Ao longo do meu percurso na dança, fui sentindo uma aproximação ao Coração daquilo que me faz querer dançar. Em 2011 já tinha uma sensação deste sentido, quando escrevi a Carta sobre a Presença (abaixo), na qual refletia que a Presença do performer e do público eram catalisadores de um estado de consciência particular, estado esse que sempre foi central para mim. Mas entretanto, ao iniciar a pesquisa das personagens femininas bíblicas, enquanto fui passando de Eva a Salomé, e de Salomé a Maria Madalena, outros aspetos se clarificaram.  Um destes aspetos é aquilo que chamo de Incorporação, e que descrevo como um abrir espaço-tempo dentro do corpo, de maneira a que possam entrar outros seres – pedras, animais, estrelas, forças da natureza –  trazendo outro movimento, outra presença, para além e através desse próprio corpo . Este processo é bastante desenvolvido na dança butoh, mas não é conseguido puramente com nenhuma técnica, nem somente com a imitação ou intenção deliberada. É o que muitas/os bailarinas/os já chamaram de ser dançada/o, ao invés de dançar, e no Butoh assim como em muitas outras Danças Sagradas, esta perceção é levada a lugares desconhecidos e selvagens. e a dançante e as suas memórias, os seus desejos, a sua história, e o seu corpo, abrem-se plenamente a outras memórias, desejos, histórias, e corpos. Poderia este ser um pilar da Dança Sagrada e  do seu êxtase, que é este ficar fora de mim, para que algo maior fique dentro: sair do caminho como criadora, pensadora, atuante e abrir a minha presença de modo a que esta seja cocriadora, co pensadora, co atuante?

Sim, este seria um misterioso e perigoso sentido para a dança, mas daí poderia nascer uma profunda fé- também ela irracional e misteriosa –  que com este sentido a dança nasce infinita e inteira.

Vera Eva Ham, Equinócio de Outono de 2015.

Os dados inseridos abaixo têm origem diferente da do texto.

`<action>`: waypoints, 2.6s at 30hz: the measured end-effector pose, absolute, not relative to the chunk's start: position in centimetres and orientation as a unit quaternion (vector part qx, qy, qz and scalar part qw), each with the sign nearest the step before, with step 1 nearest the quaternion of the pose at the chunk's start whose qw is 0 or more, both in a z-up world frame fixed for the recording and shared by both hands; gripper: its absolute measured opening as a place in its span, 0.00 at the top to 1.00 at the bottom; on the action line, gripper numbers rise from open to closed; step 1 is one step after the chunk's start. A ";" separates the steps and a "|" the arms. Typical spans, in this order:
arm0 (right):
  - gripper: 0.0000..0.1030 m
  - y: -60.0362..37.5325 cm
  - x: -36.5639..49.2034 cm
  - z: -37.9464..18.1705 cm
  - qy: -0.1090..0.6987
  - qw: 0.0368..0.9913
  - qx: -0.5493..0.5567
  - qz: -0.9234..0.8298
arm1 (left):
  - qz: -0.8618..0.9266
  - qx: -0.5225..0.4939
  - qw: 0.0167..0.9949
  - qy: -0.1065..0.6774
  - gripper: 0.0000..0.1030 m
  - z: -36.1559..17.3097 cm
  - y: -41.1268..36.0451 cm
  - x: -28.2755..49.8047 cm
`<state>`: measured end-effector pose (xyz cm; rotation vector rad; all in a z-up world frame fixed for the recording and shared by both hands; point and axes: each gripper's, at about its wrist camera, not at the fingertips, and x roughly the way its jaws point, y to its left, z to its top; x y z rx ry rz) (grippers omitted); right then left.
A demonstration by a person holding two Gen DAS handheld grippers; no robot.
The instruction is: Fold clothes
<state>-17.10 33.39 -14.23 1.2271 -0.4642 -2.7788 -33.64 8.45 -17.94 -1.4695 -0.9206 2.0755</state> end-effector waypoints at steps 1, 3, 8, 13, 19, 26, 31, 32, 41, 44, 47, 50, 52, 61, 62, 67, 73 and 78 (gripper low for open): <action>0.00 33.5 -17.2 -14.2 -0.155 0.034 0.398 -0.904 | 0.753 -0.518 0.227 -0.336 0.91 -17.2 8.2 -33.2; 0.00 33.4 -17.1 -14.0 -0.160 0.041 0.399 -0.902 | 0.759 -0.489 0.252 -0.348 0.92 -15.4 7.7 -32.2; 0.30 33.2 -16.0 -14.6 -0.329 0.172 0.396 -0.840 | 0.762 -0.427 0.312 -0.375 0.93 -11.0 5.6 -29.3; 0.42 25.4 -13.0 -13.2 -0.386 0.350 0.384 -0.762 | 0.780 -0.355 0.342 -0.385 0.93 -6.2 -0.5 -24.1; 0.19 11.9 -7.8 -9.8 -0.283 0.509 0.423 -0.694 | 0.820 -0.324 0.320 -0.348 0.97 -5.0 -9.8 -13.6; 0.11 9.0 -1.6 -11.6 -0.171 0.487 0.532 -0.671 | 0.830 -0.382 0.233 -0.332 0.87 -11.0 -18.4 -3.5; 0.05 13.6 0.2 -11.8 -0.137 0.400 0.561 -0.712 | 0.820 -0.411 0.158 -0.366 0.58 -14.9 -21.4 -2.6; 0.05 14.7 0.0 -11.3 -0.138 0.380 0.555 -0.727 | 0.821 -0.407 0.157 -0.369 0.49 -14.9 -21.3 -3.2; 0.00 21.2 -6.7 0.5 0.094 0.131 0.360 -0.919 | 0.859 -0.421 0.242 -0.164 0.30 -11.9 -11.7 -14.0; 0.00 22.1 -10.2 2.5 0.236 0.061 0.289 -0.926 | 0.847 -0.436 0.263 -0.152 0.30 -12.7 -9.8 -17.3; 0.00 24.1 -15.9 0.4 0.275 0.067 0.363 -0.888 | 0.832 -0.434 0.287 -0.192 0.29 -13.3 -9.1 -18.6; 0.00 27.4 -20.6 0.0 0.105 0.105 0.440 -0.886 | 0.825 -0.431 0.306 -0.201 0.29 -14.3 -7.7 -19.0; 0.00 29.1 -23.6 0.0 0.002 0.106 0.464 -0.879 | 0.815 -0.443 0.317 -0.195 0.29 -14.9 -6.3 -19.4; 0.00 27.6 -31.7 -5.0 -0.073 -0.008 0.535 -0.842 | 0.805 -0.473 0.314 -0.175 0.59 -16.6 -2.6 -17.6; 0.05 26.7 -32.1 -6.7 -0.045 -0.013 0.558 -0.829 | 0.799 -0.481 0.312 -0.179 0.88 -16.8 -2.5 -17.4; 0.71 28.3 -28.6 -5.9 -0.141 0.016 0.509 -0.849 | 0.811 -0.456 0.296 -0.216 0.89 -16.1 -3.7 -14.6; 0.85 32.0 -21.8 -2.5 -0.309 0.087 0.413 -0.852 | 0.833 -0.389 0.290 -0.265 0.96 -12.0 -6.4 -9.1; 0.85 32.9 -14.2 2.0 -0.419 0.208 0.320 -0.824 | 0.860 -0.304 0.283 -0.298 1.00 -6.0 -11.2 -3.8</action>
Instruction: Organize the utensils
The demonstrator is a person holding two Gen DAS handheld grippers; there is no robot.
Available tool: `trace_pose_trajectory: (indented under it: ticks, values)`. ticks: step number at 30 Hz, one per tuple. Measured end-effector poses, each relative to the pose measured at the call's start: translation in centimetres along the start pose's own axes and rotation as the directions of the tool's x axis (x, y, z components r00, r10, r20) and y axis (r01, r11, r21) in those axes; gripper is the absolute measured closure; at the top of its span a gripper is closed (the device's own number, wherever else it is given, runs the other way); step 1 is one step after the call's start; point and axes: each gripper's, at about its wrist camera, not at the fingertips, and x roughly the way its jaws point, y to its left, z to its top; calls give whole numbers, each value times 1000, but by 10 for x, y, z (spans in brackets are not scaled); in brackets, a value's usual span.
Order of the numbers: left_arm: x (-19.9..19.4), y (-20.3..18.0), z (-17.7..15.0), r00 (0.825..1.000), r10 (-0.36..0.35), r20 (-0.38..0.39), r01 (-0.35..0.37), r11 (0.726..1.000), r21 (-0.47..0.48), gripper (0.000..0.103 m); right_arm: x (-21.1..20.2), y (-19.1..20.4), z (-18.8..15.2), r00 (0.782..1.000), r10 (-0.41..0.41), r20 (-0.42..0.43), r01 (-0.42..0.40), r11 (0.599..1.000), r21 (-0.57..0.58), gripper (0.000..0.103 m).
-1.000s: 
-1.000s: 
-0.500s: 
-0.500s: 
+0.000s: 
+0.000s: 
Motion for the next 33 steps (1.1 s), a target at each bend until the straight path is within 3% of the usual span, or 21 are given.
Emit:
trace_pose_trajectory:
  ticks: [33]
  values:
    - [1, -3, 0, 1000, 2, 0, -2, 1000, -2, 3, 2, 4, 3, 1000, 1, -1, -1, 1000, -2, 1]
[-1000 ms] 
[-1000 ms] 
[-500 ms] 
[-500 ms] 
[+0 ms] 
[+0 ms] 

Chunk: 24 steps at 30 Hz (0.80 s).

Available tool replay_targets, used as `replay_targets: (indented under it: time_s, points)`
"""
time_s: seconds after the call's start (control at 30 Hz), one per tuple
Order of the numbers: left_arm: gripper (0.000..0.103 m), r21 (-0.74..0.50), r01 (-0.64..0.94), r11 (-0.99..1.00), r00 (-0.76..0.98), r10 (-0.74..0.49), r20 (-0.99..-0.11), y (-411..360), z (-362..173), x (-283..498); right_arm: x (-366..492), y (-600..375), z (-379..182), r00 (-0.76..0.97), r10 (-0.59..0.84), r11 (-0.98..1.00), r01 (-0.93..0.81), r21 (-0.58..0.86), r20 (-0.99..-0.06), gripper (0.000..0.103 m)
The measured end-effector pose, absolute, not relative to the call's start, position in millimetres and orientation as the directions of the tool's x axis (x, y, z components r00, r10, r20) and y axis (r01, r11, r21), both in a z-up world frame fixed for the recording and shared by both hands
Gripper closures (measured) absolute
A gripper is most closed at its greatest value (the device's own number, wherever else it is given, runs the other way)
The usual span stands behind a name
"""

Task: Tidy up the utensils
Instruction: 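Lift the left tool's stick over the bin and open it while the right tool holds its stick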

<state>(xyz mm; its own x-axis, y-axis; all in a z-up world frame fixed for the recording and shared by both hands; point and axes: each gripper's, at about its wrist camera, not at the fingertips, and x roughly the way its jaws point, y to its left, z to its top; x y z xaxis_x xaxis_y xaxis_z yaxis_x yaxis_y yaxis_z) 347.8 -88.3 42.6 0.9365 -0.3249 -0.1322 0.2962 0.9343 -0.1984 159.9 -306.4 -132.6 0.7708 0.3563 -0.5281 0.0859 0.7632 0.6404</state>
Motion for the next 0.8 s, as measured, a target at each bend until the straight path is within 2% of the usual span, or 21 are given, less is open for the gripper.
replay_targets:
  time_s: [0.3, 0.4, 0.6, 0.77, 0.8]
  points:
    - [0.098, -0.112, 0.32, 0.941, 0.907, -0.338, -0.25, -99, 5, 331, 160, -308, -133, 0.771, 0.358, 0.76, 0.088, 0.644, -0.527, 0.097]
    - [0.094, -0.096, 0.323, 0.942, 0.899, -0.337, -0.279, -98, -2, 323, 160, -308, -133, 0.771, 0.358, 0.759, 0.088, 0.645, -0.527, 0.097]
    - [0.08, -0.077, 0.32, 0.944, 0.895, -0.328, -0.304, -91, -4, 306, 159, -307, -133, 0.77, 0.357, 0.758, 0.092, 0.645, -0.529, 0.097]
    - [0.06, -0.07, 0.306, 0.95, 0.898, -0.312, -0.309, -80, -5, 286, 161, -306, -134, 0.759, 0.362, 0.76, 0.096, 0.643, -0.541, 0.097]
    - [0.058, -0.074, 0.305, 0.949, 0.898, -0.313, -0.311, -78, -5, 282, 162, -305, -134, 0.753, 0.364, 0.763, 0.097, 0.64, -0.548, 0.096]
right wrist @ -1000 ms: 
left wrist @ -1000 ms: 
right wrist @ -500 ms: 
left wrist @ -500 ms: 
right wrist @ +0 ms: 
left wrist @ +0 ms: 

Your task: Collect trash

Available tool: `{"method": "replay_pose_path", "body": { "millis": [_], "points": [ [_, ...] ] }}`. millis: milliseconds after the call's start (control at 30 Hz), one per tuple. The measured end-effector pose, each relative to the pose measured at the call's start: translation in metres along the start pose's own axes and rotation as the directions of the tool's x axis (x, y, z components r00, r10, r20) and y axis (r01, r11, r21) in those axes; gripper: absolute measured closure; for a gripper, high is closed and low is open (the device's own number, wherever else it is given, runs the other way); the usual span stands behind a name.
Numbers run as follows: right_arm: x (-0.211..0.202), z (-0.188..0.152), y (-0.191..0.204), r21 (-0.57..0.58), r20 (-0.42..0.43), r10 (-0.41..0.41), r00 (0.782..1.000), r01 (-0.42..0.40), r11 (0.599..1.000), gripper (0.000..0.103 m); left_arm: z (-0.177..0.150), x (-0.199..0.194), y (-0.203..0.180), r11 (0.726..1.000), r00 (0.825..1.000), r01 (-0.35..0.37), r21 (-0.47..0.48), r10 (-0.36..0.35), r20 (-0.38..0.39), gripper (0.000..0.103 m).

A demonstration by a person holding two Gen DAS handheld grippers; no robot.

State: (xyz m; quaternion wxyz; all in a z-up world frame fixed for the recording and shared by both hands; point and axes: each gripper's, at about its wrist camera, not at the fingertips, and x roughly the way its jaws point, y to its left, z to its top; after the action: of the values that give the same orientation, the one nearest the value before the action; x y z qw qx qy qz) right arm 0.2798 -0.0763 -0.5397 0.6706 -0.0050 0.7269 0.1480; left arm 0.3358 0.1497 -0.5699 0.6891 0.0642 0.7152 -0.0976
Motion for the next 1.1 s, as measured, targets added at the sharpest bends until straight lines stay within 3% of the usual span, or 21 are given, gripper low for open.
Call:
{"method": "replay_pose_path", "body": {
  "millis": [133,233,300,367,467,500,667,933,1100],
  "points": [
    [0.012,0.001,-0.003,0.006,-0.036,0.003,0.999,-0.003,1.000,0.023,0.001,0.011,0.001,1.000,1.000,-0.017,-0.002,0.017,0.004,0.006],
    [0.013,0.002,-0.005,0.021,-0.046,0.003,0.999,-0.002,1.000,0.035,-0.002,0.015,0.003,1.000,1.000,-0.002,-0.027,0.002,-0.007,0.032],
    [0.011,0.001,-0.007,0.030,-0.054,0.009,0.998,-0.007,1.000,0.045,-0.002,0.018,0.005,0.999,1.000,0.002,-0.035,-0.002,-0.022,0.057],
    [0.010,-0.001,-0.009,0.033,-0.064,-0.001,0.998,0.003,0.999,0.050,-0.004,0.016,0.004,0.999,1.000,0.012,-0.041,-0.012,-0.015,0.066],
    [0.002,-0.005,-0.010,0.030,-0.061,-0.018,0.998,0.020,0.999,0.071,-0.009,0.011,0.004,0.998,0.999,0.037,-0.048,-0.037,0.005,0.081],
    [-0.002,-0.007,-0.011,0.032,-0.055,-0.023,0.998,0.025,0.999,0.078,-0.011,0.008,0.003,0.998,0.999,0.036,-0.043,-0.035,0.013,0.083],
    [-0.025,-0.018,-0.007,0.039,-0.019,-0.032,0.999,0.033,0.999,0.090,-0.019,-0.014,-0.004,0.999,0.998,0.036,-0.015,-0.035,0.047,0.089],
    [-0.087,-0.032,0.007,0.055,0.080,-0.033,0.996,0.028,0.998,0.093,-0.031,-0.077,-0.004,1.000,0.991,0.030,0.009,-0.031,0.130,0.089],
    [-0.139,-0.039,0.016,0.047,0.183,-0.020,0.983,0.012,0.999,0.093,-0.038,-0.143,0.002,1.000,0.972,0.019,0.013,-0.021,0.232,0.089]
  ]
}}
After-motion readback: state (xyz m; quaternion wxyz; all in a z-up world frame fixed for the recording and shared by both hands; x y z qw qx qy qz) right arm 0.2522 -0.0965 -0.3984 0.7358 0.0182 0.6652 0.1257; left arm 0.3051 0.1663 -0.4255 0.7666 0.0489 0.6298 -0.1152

Sobre a presença e a entrega

Quando encontro o fio condutor do meu percurso na dança, chego sempre aqui: entrega, o mistério da presença, momento onde tudo o que pode ser nomeado desaparece, e apenas estamos NÓS/ AQUI/ AGORA.  Encontro sempre este fascínio inabalável pela transformação da fragilidade de quem se entrega numa dança/performance, numa estranha força. In illo tempore, o tempo mítico e sagrado dos rituais arcaicos, onde tudo volta ao início, onde as formas estão fluidas,  e por isso podem ser reinventadas.

O ritual é a origem da performance artística, e esta entrega e presença, o fio que ainda nos liga a essa origem. A presença e a entrega, não acontecem apenas numa atuação artística. Elas espreitam diariamente ao nosso ombro, em situações prosaicas do chamado quotidiano. Mas devido á atual condição humana, e á crença obsessiva no tempo profano, linear – passado, presente, futuro – acabamos por esquecer-nos delas. E é aqui que a performance aparece, por que nos obriga a observar a presença, por que é a performance a própria ferramenta da entrega. Ela é partilhada pelos que nos veem, e estes responsabilizam-nos e muitas vezes se desresponsabilizam. Mas entretanto, a audiência é também levada a estar presente (e aqui, voltamos a estar ligados ao ritual arcaico, ás performances das mulheres e homens medicina). Performer e público funcionam como um catalisador da consciência, e por isso a arte nunca perderá esta potência maior,  mesmo  desvalorizada, ou dessacralizada: não por que a dançante seja uma entidade divina, ou genial, a qual os outros assistem passivamente, mas por que juntos – performer e observador – simbolizam e sublinham o processo que cada um possui individualmente: o que observa, e a matéria observada e a sua união. E juntos, podemos descobrir que na presença e na entrega, somos o mesmo e apenas UM.